Segment Start: RECORDS FOR THIS EXERCISE
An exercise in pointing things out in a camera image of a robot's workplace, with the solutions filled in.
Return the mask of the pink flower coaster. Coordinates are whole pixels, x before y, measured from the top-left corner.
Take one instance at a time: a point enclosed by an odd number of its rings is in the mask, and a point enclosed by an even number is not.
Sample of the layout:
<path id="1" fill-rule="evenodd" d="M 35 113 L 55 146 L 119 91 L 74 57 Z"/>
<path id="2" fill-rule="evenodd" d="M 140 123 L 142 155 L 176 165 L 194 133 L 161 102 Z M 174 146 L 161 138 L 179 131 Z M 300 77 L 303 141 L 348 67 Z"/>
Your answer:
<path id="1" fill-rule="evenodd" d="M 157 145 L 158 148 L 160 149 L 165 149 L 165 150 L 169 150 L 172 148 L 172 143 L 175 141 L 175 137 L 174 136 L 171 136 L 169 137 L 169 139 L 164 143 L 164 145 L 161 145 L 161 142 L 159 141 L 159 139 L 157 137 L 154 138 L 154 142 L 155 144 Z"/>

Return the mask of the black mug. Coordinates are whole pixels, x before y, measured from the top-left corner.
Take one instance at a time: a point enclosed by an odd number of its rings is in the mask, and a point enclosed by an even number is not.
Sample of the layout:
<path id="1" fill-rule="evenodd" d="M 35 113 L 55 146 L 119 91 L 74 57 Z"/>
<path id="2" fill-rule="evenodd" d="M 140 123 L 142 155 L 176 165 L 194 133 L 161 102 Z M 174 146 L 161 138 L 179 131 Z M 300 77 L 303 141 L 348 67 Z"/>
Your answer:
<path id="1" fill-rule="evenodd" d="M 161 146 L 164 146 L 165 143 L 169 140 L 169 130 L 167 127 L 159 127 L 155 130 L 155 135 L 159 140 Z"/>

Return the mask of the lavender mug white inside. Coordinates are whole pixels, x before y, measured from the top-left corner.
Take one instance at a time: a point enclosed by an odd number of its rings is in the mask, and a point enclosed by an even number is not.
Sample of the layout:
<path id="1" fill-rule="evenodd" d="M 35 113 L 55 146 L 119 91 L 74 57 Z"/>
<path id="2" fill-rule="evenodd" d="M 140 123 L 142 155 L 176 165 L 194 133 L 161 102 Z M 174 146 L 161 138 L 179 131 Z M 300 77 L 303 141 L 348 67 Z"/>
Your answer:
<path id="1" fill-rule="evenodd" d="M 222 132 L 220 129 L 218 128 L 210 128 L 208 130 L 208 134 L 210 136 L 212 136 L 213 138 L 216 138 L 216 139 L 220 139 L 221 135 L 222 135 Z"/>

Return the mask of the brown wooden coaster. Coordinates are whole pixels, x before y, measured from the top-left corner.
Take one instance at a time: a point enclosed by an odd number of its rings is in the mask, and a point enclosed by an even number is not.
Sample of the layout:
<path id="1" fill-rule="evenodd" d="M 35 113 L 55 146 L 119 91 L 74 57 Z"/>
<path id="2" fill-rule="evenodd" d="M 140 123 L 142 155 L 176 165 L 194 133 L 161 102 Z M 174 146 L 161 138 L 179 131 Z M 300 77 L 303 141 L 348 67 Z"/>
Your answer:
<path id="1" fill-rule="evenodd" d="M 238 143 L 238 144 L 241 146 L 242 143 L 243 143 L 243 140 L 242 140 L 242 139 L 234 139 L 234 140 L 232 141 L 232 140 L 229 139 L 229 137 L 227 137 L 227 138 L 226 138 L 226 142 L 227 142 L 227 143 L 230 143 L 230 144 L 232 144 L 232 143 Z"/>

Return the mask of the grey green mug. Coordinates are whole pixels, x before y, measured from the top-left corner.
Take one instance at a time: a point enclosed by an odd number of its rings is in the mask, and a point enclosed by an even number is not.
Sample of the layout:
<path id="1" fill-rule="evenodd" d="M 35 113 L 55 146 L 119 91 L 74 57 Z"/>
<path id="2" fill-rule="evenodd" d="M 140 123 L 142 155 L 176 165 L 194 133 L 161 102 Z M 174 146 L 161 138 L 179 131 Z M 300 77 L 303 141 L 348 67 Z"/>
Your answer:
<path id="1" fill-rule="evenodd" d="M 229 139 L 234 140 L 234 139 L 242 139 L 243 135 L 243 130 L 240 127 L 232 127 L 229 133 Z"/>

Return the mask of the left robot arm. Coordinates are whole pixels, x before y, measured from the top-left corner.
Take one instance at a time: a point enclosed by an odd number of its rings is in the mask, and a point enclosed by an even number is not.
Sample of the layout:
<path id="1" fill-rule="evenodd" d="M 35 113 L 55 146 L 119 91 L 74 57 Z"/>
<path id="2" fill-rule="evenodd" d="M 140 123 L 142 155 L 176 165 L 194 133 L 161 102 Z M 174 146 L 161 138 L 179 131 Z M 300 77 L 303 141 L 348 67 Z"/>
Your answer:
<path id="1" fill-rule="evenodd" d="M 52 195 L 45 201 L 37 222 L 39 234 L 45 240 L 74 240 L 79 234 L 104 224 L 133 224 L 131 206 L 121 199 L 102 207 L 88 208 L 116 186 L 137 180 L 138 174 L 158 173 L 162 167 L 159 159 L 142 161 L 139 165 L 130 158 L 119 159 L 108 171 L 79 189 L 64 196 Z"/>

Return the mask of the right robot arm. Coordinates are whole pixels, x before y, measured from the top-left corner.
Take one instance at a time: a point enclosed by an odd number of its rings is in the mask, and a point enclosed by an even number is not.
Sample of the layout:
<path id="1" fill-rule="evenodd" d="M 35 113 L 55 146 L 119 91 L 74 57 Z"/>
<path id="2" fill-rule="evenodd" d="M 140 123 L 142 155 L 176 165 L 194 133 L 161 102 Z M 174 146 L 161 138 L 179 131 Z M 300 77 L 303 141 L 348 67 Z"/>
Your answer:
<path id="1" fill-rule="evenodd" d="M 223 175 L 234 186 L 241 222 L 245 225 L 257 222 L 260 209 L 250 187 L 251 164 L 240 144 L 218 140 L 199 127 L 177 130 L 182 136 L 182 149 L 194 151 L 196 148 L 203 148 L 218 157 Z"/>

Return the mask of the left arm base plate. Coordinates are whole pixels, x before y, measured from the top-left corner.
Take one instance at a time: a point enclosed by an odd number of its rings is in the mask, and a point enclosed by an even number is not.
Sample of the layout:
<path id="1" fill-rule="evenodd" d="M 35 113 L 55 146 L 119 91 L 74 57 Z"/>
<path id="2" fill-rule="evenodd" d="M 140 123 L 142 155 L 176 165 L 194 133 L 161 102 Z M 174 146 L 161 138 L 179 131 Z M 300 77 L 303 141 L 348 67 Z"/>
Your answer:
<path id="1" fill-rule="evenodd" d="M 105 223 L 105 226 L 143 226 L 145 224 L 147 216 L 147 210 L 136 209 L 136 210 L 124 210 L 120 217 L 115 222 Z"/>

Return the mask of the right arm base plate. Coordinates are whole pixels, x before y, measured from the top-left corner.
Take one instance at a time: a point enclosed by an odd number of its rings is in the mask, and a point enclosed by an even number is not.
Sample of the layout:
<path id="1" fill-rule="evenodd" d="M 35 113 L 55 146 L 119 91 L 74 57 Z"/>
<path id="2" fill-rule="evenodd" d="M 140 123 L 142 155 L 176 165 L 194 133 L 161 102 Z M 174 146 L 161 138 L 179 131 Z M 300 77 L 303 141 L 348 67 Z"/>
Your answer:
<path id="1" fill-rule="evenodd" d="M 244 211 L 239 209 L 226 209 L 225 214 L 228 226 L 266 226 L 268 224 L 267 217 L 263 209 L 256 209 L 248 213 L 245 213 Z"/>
Segment End: RECORDS FOR THIS EXERCISE
BRIEF:
Up to and including the line that holds "Return the mask of the lavender", reproduce the records above exactly from their first line, and give nothing else.

YOUR RESPONSE:
An exercise in pointing things out in a camera image of a robot's workplace, with the solutions filled in.
Return the mask of the pink flower coaster. Coordinates are whole pixels, x before y, measured from the top-left corner.
Take one instance at a time: a point enclosed by an odd number of its rings is in the mask, and a point enclosed by an even number is not.
Sample of the layout:
<path id="1" fill-rule="evenodd" d="M 35 113 L 55 146 L 119 91 L 74 57 Z"/>
<path id="2" fill-rule="evenodd" d="M 140 123 L 142 155 L 176 165 L 194 133 L 161 102 Z M 174 146 L 161 138 L 179 131 Z M 300 77 L 303 141 L 348 67 Z"/>
Your answer:
<path id="1" fill-rule="evenodd" d="M 157 145 L 158 148 L 160 149 L 165 149 L 165 150 L 169 150 L 172 148 L 172 143 L 175 141 L 175 137 L 174 136 L 171 136 L 169 137 L 169 139 L 164 143 L 164 145 L 161 145 L 161 142 L 159 141 L 159 139 L 157 137 L 154 138 L 154 142 L 155 144 Z"/>

Return the mask of the black mug. Coordinates are whole pixels, x before y, measured from the top-left corner.
Take one instance at a time: a point enclosed by an odd number of its rings is in the mask, and a point enclosed by an even number is not.
Sample of the layout:
<path id="1" fill-rule="evenodd" d="M 35 113 L 55 146 L 119 91 L 74 57 Z"/>
<path id="2" fill-rule="evenodd" d="M 140 123 L 142 155 L 176 165 L 194 133 L 161 102 Z M 174 146 L 161 138 L 179 131 Z M 300 77 L 303 141 L 348 67 Z"/>
Your answer:
<path id="1" fill-rule="evenodd" d="M 161 146 L 164 146 L 165 143 L 169 140 L 169 130 L 167 127 L 159 127 L 155 130 L 155 135 L 159 140 Z"/>

Return the mask of the lavender mug white inside. Coordinates are whole pixels, x before y, measured from the top-left corner.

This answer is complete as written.